No período entre o final da década de 1970 e talvez a década de 2010, essa se tornou uma das principais estratégias de legitimação do capitalismo. Se você ler autores como Buchanan, ganhador do Prêmio Nobel e um dos pais fundadores do neoliberalismo, ele lhe dirá que o problema não era simplesmente logístico. No final da vida, ele insistiu que, mesmo que os socialistas conseguissem construir computadores e sistemas de IA que lhes permitissem alocar bens de forma mais eficiente do que os mercados, ainda assim não seriam capazes de cumprir as promessas capitalistas de reinvenção contínua e da oportunidade de vivenciar a complexidade que o mercado oferece tanto aos consumidores quanto aos empreendedores.

Basicamente, no final da década de 1990, a estratégia de legitimação mudou para permitir funções muito diferentes das que os mercados desempenhavam. Essas funções seriam difíceis de satisfazer sob o planejamento, pois não são estritamente econômicas ou logísticas. Em 2010, houve uma inovação ainda maior nesse sentido, com o Vale do Silício apresentando uma forma mais profunda de o capitalismo se legitimar, prometendo que todos nós podemos nos tornar hackers e trabalhadores criativos. Poderíamos construir coisas em nossas pequenas garagens, mexer com impressoras 3D e expressar nossa criatividade de maneiras novas e melhores.

Continuar insistindo na ideia de que podemos construir um sistema alocativo mais justo, quando os capitalistas não veem o mercado principalmente como um mecanismo alocativo, é um equívoco.

Se você acompanhar a retórica de empresas como a Relax, a Anthropos ou a Gemini, o que elas basicamente prometem com os mestrados em direito, a IA generativa e tudo o mais é que reduziram os custos para que todos nós nos tornemos especialistas em qualquer área. Essas empresas nos levam a acreditar que todos agora podem se tornar o tipo de artesão que pessoas como Richard Sennett vêm celebrando nas últimas duas décadas. Então, como você se torna um artesão nas condições modernas ou no capitalismo contemporâneo? Bem, você paga US$ 20 ou US$ 200 por mês para a OpenAI e experimenta com IA. Sua criatividade é mediada por um grupo de empresas capitalistas que arrecadam dinheiro de lugares como o Catar e a Arábia Saudita, que estão longe de serem oásis de criatividade.

Dessa perspectiva, não creio que conseguiremos assumir o controle da narrativa de um ponto de vista socialista simplesmente dizendo: "Vejam, vocês podem ser o equivalente a Steve Jobs se passarem mais tempo no ChatGPT". Também não conquistaremos as pessoas oferecendo-lhes a capacidade de deliberar com outras e planejar melhor a coleta de lixo em seus bairros.

Para mim, o planejamento pode satisfazer muitas outras necessidades, mas não aborda a essência de como o projeto capitalista moderno se legitima. E, nesse sentido, acho que é um problema para a esquerda. Continuar insistindo na ideia de que podemos construir um sistema mais justo, racional, ecológico e alocativo, quando os capitalistas não veem o mercado primordialmente como um mecanismo alocativo, é um equívoco.
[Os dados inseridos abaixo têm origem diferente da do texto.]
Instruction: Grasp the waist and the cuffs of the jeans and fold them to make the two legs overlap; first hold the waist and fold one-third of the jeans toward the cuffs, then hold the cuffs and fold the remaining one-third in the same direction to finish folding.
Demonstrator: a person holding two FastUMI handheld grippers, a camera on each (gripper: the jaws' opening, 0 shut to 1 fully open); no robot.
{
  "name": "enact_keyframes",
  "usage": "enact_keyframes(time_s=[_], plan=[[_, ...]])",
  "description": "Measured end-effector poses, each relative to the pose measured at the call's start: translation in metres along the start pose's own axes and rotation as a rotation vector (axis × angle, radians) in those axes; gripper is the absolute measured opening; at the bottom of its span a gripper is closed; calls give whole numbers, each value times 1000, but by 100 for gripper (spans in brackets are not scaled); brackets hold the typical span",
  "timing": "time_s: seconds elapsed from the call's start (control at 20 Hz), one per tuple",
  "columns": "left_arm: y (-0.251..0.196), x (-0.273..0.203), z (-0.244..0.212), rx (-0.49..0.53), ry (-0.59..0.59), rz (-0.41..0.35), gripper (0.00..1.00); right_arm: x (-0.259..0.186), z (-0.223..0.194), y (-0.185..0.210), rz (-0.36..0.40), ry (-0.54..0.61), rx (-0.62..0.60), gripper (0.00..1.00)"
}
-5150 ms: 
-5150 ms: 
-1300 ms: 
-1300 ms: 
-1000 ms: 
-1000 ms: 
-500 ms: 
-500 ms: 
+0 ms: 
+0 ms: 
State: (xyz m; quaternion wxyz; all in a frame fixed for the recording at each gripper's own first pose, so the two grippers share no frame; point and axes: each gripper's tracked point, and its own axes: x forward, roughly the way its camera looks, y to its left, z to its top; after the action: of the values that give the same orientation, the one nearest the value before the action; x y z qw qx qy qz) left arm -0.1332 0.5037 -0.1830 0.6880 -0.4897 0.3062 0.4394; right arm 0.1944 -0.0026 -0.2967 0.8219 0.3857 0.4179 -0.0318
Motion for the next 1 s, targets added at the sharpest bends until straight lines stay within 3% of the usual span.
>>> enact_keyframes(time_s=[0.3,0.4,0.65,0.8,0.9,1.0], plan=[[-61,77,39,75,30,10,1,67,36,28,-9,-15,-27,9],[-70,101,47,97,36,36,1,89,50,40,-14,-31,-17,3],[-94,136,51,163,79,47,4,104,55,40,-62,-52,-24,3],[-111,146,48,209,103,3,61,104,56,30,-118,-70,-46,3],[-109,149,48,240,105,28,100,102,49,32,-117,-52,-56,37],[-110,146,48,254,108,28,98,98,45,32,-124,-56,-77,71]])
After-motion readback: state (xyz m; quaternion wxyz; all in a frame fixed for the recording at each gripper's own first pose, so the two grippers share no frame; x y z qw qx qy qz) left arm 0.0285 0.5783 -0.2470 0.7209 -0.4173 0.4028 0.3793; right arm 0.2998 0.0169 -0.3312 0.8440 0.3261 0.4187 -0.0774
Eles vendem o mercado como um instrumento para satisfazer as necessidades que desenvolvemos — necessidades que queremos expressar por meio da política, para construir instituições culturais e políticas que cumpram a promessa de nos libertarmos do legado do modernismo.
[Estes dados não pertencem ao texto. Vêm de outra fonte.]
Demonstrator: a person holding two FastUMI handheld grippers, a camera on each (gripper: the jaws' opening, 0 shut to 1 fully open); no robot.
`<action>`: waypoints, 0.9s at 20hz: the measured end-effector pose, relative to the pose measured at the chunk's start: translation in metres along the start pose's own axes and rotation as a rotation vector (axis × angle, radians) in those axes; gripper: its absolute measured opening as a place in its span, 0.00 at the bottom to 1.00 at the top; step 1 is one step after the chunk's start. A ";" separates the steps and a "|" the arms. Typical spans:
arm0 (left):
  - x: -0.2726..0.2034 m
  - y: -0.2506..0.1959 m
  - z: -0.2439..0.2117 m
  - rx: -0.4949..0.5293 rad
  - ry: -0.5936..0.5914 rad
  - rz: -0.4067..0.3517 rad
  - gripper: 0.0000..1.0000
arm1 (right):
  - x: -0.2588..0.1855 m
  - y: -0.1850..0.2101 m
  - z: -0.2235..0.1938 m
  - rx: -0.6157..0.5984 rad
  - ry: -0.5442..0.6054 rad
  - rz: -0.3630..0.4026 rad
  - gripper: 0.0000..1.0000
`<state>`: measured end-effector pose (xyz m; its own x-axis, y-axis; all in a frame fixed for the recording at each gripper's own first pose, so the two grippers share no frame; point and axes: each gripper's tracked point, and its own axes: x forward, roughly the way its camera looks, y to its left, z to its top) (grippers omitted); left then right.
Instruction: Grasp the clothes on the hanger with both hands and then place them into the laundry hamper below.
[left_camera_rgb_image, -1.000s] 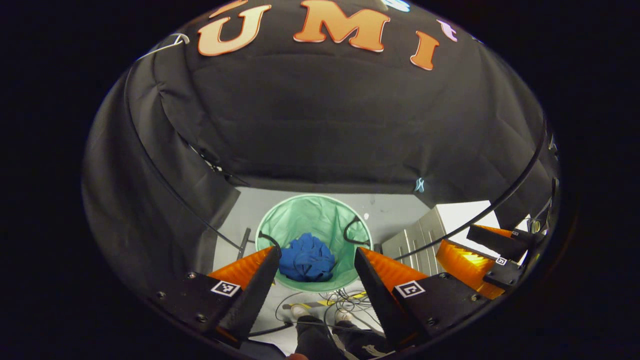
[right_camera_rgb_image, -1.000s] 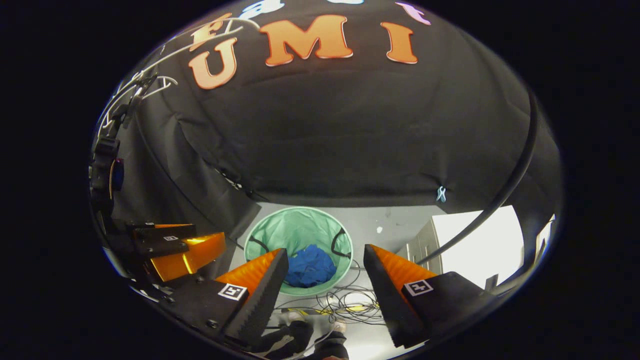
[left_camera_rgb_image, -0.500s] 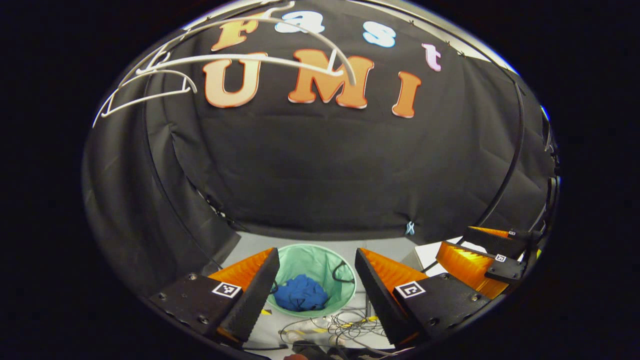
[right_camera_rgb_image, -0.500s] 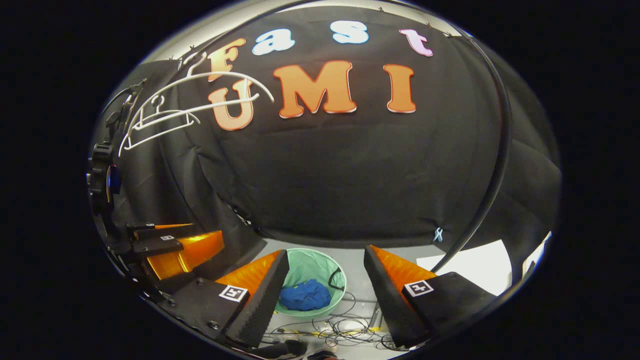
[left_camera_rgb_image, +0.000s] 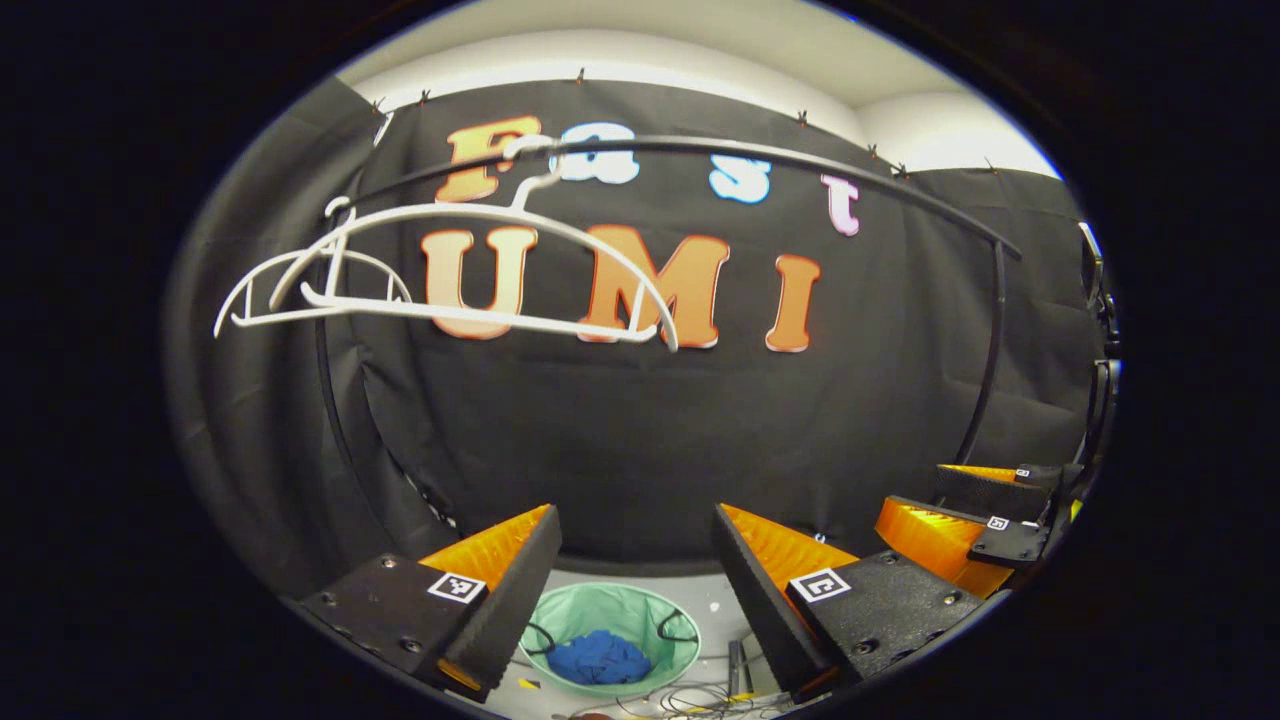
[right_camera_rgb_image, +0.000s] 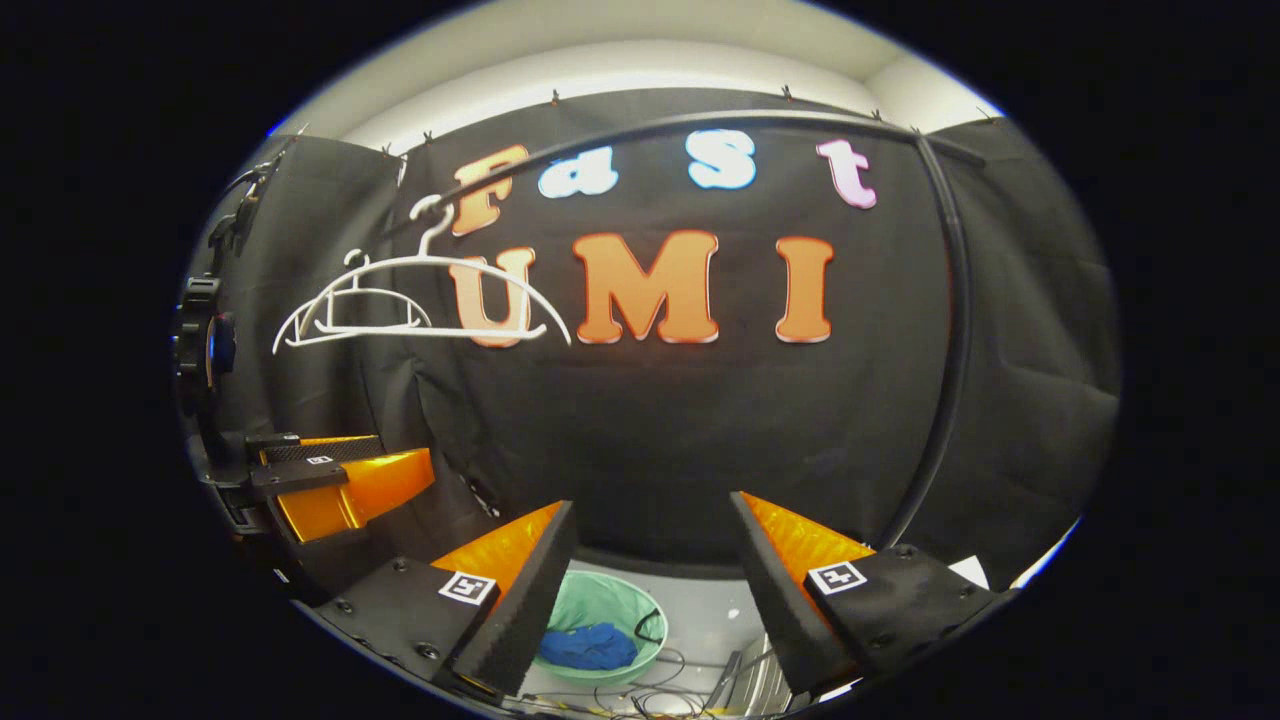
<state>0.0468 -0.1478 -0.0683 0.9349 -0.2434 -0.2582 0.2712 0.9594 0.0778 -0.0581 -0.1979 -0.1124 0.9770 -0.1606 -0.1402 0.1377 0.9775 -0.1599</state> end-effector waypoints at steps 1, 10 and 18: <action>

Nesse sentido, acho que a tarefa que a esquerda enfrenta é muito mais profunda. A crise de ideias na esquerda é muito mais profunda. Gostaria que pudéssemos resolvê-la tornando o planejamento mais participativo, democrático e ecológico, mas não creio que isso resolva o problema que a esquerda enfrenta.

Colaborador

Cédric Durand é professor associado de economia política na Universidade de Genebra e autor de dois livros, o mais recente deles intitulado "Como o Vale do Silício Desencadeou o Tecnofeudalismo: A Criação da Economia Digital".

Evgeny Morozov é um escritor, pesquisador e intelectual americano originário da Bielorrússia.

Susan Watkins é editora da New Left Review.